[Saved entries]
··········

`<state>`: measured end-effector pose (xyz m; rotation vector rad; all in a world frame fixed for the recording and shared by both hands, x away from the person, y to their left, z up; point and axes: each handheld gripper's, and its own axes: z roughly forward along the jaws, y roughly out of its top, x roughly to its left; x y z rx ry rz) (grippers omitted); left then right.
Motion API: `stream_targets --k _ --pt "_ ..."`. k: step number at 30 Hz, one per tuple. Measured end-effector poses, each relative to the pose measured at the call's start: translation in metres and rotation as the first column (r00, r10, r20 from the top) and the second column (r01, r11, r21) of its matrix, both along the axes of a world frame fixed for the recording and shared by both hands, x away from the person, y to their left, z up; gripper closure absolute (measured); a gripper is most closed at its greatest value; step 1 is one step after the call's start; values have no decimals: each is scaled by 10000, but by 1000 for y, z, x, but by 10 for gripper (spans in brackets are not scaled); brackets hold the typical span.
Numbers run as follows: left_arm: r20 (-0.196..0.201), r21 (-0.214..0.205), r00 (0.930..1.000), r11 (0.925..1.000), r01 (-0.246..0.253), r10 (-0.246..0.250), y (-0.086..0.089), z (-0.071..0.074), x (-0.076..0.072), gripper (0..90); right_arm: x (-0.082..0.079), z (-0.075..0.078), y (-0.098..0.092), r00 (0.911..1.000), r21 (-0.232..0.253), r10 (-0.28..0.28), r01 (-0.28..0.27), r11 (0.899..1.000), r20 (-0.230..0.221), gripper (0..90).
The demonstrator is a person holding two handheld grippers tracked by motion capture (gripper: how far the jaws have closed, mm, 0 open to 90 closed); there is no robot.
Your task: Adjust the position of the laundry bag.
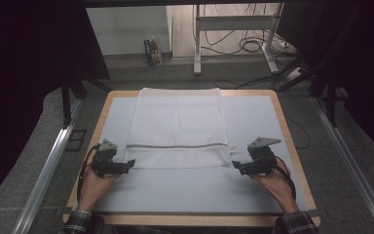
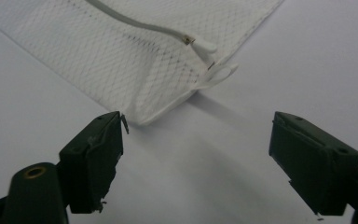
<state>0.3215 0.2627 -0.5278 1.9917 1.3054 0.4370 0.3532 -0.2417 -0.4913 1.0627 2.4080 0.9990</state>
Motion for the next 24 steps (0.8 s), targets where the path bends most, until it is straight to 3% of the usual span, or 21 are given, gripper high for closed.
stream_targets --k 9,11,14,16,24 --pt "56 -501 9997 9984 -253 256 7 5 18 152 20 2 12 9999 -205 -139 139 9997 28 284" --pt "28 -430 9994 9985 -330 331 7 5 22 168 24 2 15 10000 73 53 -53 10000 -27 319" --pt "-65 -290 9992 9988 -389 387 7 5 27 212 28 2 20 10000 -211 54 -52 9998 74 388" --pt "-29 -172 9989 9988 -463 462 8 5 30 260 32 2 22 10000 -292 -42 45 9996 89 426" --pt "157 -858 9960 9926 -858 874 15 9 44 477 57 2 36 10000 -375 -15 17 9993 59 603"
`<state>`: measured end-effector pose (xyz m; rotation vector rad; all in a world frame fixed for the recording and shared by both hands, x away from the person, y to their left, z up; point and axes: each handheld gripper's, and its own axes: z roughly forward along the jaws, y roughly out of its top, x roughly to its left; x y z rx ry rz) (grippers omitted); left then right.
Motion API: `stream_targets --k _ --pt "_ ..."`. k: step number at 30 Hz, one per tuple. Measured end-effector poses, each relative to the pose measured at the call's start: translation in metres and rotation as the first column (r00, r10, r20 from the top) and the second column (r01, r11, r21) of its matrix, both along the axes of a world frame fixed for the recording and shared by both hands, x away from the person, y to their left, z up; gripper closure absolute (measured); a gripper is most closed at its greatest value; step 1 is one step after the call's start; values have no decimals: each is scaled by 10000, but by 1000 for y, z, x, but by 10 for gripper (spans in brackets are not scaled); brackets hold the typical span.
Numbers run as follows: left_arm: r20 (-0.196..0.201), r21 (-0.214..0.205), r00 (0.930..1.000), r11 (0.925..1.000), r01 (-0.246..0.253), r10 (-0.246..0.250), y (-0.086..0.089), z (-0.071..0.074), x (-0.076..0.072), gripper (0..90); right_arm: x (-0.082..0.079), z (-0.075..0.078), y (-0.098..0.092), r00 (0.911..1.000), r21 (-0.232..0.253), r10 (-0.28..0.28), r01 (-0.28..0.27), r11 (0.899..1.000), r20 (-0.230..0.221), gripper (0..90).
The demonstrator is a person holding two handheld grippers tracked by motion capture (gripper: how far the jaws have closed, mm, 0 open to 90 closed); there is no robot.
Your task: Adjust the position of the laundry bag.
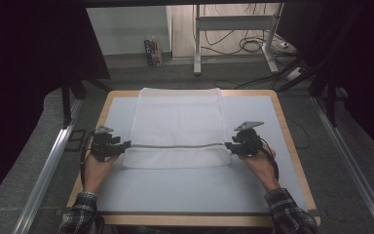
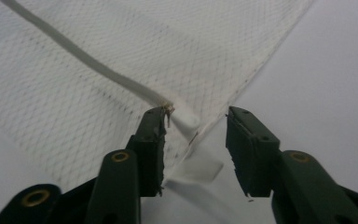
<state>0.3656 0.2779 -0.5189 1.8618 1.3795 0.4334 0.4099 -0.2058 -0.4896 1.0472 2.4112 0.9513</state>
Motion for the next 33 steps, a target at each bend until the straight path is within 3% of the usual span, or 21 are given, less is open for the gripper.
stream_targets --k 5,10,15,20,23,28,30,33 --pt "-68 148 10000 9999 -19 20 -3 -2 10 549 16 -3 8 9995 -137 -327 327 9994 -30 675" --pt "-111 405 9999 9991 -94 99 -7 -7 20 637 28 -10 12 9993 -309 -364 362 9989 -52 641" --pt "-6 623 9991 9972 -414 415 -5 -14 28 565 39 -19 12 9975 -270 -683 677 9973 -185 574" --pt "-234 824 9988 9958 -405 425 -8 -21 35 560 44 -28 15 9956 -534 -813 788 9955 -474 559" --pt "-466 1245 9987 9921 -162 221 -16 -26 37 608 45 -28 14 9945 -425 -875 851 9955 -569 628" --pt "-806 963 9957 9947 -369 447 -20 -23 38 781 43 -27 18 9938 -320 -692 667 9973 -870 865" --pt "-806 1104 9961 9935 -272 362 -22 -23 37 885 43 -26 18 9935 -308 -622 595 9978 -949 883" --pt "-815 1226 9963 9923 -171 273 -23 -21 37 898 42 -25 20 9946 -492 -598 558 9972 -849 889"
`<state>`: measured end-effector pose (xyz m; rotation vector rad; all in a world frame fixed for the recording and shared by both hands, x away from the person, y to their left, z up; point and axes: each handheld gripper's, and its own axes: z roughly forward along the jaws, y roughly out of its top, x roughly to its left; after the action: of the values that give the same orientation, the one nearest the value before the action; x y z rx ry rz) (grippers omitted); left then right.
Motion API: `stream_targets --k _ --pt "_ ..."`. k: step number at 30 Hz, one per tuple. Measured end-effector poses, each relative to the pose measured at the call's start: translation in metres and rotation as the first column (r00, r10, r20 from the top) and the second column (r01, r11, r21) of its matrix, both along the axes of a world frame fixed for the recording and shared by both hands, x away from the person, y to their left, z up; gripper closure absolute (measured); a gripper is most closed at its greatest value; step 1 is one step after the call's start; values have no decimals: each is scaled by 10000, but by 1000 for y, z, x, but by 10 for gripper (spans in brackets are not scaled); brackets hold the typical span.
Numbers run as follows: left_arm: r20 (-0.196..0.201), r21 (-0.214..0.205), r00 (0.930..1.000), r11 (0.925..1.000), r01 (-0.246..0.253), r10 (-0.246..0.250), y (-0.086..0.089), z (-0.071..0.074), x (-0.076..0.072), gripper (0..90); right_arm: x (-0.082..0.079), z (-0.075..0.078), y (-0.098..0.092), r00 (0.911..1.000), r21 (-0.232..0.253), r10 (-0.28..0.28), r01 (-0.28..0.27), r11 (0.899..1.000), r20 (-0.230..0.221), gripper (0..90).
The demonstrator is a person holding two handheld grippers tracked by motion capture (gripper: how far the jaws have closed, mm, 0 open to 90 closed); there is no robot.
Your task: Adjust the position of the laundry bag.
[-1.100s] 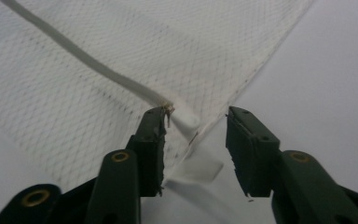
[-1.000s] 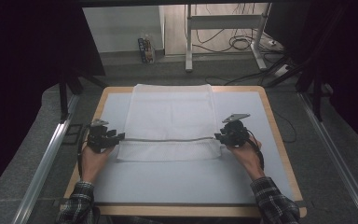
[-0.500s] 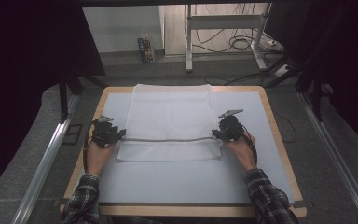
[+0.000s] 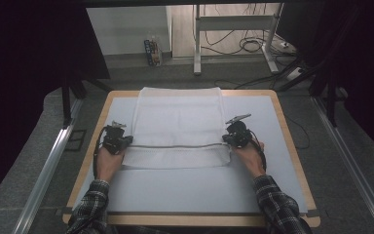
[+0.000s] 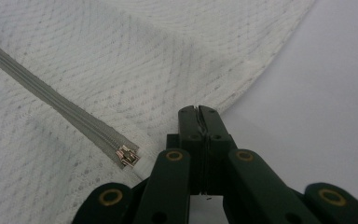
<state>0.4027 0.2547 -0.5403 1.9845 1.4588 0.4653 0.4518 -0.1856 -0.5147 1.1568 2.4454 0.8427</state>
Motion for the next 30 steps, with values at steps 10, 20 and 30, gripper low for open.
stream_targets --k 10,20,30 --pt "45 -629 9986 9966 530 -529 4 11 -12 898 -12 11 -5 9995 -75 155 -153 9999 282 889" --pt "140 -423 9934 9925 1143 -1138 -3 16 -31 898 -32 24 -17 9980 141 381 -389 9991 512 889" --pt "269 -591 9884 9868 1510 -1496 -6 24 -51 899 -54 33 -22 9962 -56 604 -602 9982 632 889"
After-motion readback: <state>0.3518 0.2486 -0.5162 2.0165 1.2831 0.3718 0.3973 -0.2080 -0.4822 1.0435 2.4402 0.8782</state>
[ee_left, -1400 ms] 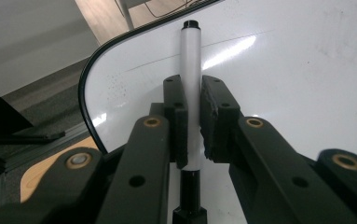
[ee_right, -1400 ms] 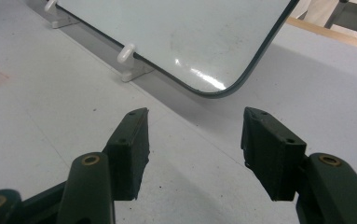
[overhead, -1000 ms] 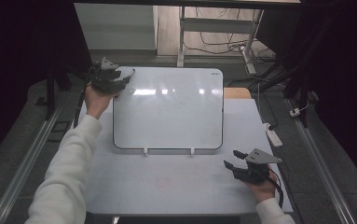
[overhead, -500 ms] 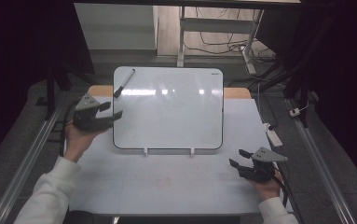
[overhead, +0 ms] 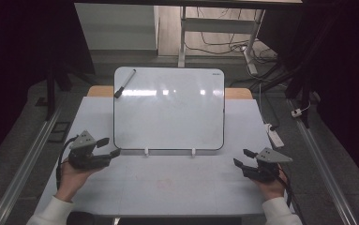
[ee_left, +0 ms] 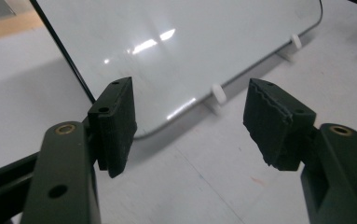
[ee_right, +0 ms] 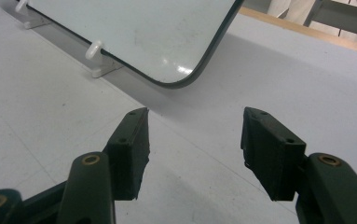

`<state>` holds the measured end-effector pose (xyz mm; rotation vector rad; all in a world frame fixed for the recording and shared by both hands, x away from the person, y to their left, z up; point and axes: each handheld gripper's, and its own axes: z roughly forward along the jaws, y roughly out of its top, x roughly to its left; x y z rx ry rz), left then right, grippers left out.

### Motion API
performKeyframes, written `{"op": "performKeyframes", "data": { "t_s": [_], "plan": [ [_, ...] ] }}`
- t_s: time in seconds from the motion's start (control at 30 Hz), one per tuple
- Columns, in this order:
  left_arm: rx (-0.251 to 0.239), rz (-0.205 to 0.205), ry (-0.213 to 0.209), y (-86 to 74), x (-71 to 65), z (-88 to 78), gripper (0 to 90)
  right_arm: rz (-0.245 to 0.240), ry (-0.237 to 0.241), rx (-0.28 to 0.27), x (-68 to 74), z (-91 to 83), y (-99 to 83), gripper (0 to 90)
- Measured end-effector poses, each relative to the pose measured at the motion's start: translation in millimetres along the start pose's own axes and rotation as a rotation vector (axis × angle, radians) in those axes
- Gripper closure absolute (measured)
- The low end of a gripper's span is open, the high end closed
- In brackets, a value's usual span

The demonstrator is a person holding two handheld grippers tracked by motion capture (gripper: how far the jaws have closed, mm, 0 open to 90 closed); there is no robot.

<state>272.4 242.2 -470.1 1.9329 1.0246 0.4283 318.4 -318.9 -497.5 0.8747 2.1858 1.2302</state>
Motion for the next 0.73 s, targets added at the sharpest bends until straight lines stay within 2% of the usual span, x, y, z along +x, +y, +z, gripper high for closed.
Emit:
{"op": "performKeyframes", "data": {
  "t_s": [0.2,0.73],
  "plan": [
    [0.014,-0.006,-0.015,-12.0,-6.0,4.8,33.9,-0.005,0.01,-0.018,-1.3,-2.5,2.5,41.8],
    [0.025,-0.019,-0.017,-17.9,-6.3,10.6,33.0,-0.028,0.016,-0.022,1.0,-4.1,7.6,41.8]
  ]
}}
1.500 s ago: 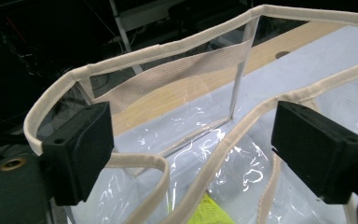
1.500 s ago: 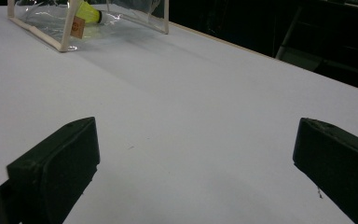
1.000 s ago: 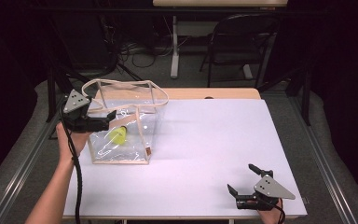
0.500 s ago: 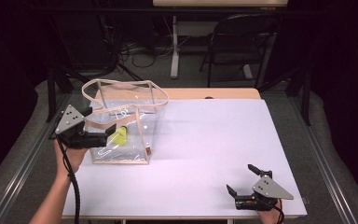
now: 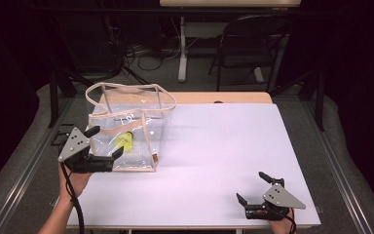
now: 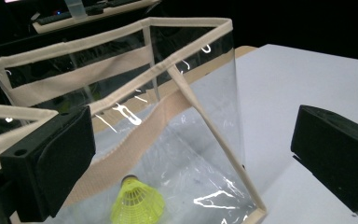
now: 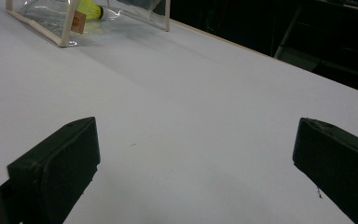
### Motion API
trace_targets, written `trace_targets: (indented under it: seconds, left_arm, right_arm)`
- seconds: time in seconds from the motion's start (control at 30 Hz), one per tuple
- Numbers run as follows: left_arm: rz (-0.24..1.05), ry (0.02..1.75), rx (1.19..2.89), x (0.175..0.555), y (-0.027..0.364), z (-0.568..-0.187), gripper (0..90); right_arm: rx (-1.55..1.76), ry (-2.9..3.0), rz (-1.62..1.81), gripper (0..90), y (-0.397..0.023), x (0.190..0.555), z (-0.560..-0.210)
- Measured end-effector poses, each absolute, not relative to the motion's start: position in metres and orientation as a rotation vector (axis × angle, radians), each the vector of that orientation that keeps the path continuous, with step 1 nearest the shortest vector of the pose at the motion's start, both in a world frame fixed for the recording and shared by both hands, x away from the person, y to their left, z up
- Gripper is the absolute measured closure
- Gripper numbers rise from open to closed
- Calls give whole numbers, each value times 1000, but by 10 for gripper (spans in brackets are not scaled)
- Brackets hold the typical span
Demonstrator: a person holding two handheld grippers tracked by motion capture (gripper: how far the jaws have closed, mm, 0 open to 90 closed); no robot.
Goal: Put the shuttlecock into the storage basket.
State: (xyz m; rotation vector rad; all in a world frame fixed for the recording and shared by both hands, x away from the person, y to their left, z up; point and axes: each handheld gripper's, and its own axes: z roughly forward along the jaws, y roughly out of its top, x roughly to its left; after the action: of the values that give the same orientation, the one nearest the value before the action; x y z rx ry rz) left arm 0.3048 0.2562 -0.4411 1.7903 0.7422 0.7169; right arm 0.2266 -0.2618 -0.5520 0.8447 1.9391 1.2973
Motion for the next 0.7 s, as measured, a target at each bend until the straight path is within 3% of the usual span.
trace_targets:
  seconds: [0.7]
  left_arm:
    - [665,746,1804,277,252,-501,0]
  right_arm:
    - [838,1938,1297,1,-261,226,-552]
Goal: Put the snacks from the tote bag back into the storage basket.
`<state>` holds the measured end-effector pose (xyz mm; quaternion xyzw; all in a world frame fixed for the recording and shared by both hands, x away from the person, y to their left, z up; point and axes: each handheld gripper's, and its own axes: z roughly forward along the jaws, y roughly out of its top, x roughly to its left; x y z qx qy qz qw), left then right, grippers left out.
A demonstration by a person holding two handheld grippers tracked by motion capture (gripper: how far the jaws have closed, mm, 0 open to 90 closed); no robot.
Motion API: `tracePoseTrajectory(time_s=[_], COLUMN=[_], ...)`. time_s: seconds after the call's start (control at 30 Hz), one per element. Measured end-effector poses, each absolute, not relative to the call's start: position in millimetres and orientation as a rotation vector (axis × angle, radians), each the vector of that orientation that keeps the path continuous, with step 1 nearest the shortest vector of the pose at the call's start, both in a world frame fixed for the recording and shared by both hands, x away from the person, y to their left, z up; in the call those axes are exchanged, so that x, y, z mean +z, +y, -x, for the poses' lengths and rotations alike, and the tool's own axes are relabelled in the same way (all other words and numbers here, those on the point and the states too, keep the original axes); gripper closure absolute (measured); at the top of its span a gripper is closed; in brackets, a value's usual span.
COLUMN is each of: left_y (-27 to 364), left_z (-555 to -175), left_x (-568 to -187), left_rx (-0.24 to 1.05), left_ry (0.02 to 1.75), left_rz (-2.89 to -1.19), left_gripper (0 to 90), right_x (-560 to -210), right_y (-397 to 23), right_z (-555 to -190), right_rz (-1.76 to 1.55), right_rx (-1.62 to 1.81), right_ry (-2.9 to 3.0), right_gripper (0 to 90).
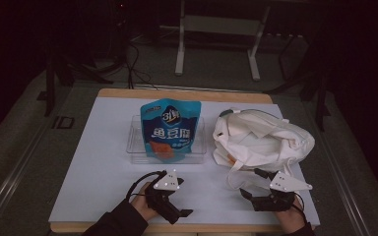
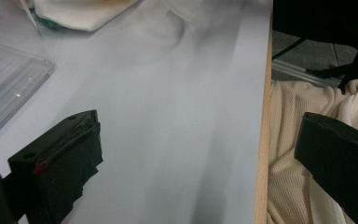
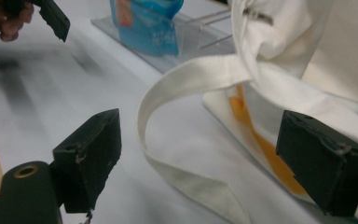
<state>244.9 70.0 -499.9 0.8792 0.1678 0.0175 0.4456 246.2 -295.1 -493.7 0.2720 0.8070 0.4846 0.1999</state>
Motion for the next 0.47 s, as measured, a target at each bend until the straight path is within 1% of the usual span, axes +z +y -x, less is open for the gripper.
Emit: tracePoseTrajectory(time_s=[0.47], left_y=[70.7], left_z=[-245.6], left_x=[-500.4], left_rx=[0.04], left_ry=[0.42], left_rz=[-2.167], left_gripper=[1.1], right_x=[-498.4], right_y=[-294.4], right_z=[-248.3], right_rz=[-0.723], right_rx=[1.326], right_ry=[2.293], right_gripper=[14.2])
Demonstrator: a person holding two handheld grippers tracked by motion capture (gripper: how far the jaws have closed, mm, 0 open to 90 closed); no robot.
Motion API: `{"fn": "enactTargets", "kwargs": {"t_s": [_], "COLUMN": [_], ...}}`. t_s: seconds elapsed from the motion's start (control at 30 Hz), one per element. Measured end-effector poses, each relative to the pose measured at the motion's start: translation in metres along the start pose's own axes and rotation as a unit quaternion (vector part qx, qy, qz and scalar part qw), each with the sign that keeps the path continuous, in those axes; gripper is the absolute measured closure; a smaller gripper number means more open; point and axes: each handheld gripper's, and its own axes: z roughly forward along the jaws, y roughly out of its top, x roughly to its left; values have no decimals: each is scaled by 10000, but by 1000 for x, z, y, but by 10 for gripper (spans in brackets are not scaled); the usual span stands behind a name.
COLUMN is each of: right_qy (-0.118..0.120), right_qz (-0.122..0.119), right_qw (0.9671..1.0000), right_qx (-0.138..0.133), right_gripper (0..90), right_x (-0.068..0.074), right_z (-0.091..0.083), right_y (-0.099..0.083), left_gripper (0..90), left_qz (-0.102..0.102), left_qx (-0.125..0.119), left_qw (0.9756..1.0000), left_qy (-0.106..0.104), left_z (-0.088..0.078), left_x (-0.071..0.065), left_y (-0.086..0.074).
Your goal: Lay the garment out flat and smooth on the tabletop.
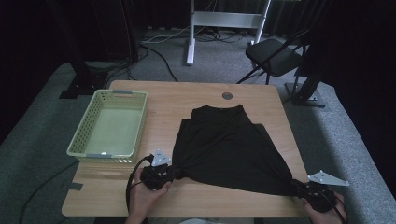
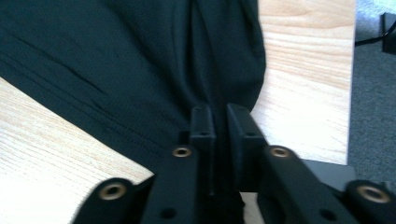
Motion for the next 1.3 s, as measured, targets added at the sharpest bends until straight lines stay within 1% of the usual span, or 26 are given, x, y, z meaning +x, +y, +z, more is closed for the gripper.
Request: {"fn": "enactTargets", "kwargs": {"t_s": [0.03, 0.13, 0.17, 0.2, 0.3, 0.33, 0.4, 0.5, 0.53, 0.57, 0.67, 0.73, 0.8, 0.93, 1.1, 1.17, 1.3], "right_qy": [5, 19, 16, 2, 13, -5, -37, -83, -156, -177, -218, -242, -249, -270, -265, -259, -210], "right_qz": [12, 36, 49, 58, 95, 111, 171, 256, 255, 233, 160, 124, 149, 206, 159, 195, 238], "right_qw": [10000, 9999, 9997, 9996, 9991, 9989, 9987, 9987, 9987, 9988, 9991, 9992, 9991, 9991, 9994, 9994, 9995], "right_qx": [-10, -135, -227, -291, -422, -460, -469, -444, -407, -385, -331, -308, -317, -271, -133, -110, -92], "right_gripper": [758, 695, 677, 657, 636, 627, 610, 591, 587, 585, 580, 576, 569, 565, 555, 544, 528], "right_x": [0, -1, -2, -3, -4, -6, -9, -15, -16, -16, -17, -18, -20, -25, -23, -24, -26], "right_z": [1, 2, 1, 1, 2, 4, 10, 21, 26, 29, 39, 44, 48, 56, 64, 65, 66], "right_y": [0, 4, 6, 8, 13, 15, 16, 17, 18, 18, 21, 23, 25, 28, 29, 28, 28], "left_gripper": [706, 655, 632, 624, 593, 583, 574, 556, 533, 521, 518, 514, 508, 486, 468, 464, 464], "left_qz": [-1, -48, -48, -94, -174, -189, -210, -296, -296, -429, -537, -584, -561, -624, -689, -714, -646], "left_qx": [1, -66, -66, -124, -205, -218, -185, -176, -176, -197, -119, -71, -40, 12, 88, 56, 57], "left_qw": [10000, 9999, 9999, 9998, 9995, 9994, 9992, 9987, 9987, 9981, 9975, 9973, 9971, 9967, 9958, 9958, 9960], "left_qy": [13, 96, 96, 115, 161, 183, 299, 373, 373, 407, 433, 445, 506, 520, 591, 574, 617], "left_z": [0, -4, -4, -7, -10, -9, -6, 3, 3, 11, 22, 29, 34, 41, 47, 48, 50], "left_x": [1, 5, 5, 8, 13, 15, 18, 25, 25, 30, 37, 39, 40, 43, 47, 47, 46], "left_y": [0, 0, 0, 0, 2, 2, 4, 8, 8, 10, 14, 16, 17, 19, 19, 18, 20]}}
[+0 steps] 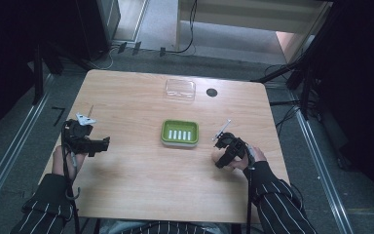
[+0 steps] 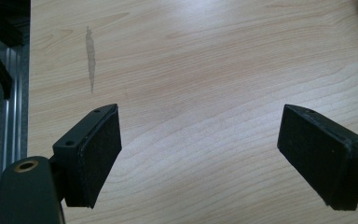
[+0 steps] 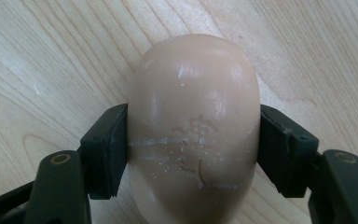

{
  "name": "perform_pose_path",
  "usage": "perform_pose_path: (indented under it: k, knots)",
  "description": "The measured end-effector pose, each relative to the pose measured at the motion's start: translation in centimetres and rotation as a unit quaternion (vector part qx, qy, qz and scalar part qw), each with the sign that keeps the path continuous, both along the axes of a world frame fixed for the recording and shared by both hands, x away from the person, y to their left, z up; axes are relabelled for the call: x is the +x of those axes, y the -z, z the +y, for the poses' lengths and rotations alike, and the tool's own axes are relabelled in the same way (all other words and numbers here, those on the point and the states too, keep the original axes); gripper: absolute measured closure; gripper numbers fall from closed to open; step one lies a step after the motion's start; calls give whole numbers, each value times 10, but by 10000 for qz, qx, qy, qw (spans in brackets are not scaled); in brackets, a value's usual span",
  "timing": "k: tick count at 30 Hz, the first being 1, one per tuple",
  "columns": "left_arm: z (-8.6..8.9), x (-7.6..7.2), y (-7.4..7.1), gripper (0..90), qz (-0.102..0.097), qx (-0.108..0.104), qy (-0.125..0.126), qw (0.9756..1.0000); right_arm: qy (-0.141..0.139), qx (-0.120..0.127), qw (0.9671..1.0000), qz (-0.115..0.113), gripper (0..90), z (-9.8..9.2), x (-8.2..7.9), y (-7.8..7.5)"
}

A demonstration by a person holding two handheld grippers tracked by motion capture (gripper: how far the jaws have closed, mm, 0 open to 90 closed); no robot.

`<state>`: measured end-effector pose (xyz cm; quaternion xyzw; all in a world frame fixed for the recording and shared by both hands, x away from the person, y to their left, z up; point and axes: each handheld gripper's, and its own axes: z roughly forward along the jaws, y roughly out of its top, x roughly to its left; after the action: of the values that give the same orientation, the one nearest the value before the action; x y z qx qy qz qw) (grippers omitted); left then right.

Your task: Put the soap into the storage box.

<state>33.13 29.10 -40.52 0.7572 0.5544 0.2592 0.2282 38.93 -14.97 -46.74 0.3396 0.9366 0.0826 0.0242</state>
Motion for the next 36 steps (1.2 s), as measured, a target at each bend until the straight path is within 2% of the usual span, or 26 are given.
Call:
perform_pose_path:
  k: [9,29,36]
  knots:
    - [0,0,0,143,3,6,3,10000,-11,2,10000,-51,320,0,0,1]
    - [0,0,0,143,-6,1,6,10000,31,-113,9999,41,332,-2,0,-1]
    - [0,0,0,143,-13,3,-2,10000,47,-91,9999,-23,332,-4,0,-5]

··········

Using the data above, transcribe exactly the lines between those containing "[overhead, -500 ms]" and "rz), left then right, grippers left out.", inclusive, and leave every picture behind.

Solution for this problem -
[overhead, -500 ms] 
[overhead, +0 ms] 
[ee_left, +0 ms] 
[ee_right, +0 ms] 

`<state>` holds the measured end-effector pose (xyz mm; rotation vector rad; all in a world frame fixed for the recording and shared by both hands, x away from the person, y to their left, z up; point and axes: each handheld gripper's, and its own axes: z roughly forward along the jaws, y roughly out of its top, x roughly to its left; x y z rx ry rz), left then right, grippers left out.

With this, the exercise is done.